Performance Metrics for Leak Detection and Pressure Control in Urban Water Networks: Assessing Latency, Drift, and Response Efficacy

This article presents an engineering-oriented framework that treats leak detection and pressure management as an end-to-end decision system, modeling uncertainty propagation from instrumentation through inference and threshold governance into outcomes that utilities actually manage, including probability of missed leaks, false alarm rate, time-to-detection and time-to-intervention distributions, expected volume loss before containment, and probability of customer pressure noncompliance under mitigation actions.
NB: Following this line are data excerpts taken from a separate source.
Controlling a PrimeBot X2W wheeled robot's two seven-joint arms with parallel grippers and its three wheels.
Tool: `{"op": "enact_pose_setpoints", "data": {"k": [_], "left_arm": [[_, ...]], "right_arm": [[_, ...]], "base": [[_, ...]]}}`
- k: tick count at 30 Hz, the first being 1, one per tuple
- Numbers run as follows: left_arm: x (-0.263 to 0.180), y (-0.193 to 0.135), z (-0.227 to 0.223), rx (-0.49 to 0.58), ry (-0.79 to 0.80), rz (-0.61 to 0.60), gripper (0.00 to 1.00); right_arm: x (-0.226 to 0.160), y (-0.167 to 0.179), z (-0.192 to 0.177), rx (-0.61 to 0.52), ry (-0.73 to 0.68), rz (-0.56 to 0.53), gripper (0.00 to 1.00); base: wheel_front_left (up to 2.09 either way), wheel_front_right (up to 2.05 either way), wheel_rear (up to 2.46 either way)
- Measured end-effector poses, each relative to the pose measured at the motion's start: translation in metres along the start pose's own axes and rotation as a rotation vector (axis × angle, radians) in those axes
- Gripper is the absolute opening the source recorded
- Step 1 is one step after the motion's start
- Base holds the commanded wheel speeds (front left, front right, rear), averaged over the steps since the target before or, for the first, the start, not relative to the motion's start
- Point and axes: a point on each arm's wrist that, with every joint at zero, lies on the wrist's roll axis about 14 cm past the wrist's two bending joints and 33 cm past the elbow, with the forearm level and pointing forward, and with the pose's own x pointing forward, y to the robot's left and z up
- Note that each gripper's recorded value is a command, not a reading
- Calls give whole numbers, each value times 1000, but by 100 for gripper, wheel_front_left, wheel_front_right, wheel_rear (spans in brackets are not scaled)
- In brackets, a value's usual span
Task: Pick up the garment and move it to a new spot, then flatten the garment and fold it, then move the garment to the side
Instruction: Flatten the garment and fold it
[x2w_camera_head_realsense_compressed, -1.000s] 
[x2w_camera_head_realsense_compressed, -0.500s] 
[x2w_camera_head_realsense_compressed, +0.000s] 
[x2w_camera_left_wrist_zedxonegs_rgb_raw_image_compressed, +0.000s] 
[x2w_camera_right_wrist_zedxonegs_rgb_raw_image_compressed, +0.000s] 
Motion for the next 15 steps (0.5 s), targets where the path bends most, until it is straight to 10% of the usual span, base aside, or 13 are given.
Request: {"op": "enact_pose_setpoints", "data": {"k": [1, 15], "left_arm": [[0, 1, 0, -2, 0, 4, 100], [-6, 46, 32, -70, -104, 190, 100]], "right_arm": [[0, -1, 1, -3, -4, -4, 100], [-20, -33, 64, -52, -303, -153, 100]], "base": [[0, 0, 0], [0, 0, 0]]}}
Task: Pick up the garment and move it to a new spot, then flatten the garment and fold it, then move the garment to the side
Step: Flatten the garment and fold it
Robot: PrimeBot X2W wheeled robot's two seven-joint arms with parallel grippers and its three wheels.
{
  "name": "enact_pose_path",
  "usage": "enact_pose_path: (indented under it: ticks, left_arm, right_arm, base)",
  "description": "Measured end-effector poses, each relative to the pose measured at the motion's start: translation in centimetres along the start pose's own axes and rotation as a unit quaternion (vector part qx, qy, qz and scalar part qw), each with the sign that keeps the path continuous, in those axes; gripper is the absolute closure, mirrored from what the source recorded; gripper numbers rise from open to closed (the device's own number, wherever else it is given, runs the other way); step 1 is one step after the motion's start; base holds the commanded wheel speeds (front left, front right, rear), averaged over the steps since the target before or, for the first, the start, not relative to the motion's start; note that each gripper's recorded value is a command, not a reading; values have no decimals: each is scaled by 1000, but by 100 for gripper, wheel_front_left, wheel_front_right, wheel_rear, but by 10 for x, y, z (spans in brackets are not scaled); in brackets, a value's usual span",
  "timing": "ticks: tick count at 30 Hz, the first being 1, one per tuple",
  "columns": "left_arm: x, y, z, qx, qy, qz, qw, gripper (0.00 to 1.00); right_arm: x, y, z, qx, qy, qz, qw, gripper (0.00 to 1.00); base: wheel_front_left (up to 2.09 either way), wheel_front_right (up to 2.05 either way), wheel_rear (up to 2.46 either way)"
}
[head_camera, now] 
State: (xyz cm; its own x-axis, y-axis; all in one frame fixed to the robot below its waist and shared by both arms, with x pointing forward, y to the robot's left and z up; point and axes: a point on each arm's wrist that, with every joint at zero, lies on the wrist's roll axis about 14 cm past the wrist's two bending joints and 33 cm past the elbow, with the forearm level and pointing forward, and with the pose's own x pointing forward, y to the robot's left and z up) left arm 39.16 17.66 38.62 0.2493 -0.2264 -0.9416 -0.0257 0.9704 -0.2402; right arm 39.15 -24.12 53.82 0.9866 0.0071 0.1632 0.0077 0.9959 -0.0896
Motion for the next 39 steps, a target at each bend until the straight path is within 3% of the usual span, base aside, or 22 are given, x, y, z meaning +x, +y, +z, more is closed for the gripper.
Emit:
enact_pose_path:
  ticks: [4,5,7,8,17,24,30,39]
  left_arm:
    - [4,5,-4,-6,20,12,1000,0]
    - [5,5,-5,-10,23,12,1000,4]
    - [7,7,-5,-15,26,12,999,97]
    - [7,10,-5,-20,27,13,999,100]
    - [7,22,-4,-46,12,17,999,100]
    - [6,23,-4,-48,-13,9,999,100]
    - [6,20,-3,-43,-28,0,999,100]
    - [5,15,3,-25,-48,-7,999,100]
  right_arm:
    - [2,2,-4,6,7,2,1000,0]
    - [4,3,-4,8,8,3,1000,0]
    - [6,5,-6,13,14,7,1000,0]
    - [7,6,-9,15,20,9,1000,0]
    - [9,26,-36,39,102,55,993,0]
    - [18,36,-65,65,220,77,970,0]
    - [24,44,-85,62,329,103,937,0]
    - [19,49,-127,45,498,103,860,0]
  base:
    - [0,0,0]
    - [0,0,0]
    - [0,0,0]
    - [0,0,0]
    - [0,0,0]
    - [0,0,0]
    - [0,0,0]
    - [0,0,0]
A scenario-based quantitative study is developed for a generic but realistic distribution network with district metered areas and pressure zones, using flow and pressure telemetry augmented by periodic acoustic surveys, and four operational architectures are compared: baseline fixed-threshold minimum night flow, increased sensing without governance, model-based residual detection with limited drift management, and a governance-optimized two-tier architecture that combines nuisance-constrained thresholds, drift-aware plausibility checks, adaptive confirmation sampling, and staged pressure interventions aligned with evidence strength. Results show that (i) leakage loss and customer impact are dominated by tail behavior in detection and verification latency rather than by mean leak rate, (ii) sensor drift and baseline instability drive false stability that delays detection when fixed thresholds are used, and (iii) reliability improves most when governance reduces long-tail verification times and when pressure management is staged to reduce loss without causing pressure violations. The paper provides copy-ready tables and complete prompts for data-driven figures suitable for Techne submission and for adaptation to utility telemetry datasets.